The outputs ranged from redesigning museum exhibitions, arranging joint conferences for policymakers and historians to authoring policy documents. All our historians found their placements rewarding and so too did the institutions that were involved. Rather than document all these experiences, this page looks at two of our placements in detail, highlighting what these HiR placements look like and what they achieved.

Bonnie Evans, a Wellcome Trust Postdoctoral Fellow at Queen Mary, worked alongside the IPPR to add a historical perspective to a policy document the IPPR developed for the Great London Assembly and London Mayoralty on how the capital can improve childcare. Bonnie said that this work was ‘an incredibly productive experience for me as an historian’. Not least because the placement gave her new insights and contacts within the policymaking world, but also made her reflect on how history should inform policy. Bonnie explained how it she had initially assumed that long histories on broad topics would be most useful to the IPPR, but soon discovered that it was far more beneficial to investigate specific questions that were set by her host institution. Her experience with the IPPR also made Bonnie think her own historical work on the history autism in post-war Britain in a new light. Her placement forced her to think more about the relationship between the history of autism and the history of female employment and government support for it. Bonnie plans to write a policy paper for the History and Policy website, taking much from her work with the IPPR, that will make national policy recommendations for childcare in Britain.

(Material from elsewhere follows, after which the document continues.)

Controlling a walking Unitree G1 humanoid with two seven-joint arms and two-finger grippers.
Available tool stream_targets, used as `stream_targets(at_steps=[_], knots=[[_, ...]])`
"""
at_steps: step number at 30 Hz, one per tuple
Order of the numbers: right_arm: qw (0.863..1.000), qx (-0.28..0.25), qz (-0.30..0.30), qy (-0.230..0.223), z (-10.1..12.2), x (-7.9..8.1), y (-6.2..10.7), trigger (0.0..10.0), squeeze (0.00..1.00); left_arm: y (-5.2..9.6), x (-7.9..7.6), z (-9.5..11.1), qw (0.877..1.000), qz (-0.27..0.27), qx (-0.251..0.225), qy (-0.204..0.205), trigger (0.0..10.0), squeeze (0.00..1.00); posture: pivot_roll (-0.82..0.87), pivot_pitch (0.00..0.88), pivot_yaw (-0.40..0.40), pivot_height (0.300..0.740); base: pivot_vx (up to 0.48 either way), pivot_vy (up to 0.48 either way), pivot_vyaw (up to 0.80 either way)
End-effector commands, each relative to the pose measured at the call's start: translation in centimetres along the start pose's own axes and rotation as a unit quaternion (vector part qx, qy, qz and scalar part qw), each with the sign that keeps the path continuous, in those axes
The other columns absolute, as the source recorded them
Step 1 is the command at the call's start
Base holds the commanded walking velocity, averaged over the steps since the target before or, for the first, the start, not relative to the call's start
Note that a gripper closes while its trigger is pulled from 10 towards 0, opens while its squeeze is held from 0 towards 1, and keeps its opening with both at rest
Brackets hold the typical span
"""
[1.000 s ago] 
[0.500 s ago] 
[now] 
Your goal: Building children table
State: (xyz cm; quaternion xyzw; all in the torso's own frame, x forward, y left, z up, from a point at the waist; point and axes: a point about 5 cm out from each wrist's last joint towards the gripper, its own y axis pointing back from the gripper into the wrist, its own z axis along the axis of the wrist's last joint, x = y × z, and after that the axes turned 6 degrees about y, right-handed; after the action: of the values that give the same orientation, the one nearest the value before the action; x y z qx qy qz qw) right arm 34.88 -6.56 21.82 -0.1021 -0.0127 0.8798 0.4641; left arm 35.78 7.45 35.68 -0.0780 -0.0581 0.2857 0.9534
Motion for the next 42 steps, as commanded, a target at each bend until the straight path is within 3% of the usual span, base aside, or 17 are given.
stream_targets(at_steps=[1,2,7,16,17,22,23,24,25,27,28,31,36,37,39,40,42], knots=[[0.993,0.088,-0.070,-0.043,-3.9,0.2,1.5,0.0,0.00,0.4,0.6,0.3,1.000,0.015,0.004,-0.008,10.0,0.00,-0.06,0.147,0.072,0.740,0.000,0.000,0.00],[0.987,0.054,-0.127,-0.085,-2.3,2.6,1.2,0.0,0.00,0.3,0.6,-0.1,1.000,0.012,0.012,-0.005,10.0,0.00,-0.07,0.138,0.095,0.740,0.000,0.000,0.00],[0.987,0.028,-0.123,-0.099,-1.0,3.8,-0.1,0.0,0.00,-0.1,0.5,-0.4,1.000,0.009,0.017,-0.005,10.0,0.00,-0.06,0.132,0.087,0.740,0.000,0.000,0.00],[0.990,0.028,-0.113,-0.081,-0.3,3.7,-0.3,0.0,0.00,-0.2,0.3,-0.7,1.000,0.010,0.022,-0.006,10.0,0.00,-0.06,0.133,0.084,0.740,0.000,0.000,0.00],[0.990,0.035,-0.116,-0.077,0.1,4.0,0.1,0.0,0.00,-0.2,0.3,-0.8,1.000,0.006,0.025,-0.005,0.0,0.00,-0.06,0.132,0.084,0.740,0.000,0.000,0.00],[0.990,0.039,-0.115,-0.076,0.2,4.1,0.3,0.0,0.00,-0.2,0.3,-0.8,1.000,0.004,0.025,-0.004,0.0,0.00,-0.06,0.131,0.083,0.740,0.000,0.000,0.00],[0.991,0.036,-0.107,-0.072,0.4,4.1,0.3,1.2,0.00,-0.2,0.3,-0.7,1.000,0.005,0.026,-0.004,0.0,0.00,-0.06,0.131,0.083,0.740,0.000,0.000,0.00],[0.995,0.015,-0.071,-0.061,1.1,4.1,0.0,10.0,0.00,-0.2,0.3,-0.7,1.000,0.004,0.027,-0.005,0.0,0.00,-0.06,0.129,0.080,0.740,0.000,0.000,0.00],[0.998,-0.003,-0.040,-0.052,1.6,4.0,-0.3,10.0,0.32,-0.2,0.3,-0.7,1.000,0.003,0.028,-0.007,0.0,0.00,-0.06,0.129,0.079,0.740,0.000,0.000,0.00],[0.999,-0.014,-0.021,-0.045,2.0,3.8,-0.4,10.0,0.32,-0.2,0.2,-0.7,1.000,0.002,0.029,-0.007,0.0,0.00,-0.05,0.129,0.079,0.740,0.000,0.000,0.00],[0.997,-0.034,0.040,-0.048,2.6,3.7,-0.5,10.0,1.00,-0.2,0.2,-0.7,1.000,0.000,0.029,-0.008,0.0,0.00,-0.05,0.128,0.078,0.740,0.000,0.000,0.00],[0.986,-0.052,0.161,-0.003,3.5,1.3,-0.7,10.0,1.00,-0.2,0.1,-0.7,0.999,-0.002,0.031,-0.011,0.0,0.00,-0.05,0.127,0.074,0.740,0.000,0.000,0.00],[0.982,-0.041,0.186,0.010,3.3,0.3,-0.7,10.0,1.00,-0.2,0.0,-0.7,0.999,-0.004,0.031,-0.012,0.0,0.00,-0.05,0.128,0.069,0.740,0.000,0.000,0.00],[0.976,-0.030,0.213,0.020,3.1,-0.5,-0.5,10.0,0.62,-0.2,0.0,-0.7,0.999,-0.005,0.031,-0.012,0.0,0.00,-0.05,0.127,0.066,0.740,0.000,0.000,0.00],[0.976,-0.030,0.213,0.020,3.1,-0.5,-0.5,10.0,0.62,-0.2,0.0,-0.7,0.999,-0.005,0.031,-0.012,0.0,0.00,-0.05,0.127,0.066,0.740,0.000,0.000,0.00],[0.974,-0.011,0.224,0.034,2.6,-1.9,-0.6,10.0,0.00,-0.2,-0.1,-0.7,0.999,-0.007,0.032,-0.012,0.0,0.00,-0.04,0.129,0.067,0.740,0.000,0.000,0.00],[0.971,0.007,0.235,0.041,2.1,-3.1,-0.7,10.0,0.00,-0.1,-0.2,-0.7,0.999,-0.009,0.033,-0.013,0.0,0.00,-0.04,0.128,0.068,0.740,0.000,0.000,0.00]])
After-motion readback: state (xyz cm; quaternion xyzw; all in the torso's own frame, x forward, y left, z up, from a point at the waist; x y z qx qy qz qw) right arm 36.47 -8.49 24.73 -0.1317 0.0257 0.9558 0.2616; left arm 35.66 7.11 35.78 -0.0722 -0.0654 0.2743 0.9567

Helen Carr, a doctoral candidate with links to the Pears Institute, worked as an Associate Fellow at Bright Blue uses her work on the history of Muslim integration in the UK to inform what the think-tank was saying about immigration. For instance, Helen’s work directly influenced what Ryan Shorthouse, the Director of Bright Blue, said on Brexit and immigration at the last Conservative Party Conference. More generally, both Helen and Bright Blue considered the placement to be rewarding. Nigel Fletcher, Head of Research at Bright Blue, said Helen ‘was very engaged in our work and made a valuable contribution to our intellectual capital as a think tank’. Helen said how working with Bright Blue forced her to think more clearly about how her research was relevant to contemporary political debates as well as how reflect on how to translate her research to a non-academic audience. She also commented on how her experience allowed her to develop a much broader understanding of her own work.

Throughout many of our first placements and in both the case studies presented above, a key theme emerges. That actually working with policymakers forced our historians to think far more critically about how their work can really inform current debates over policy.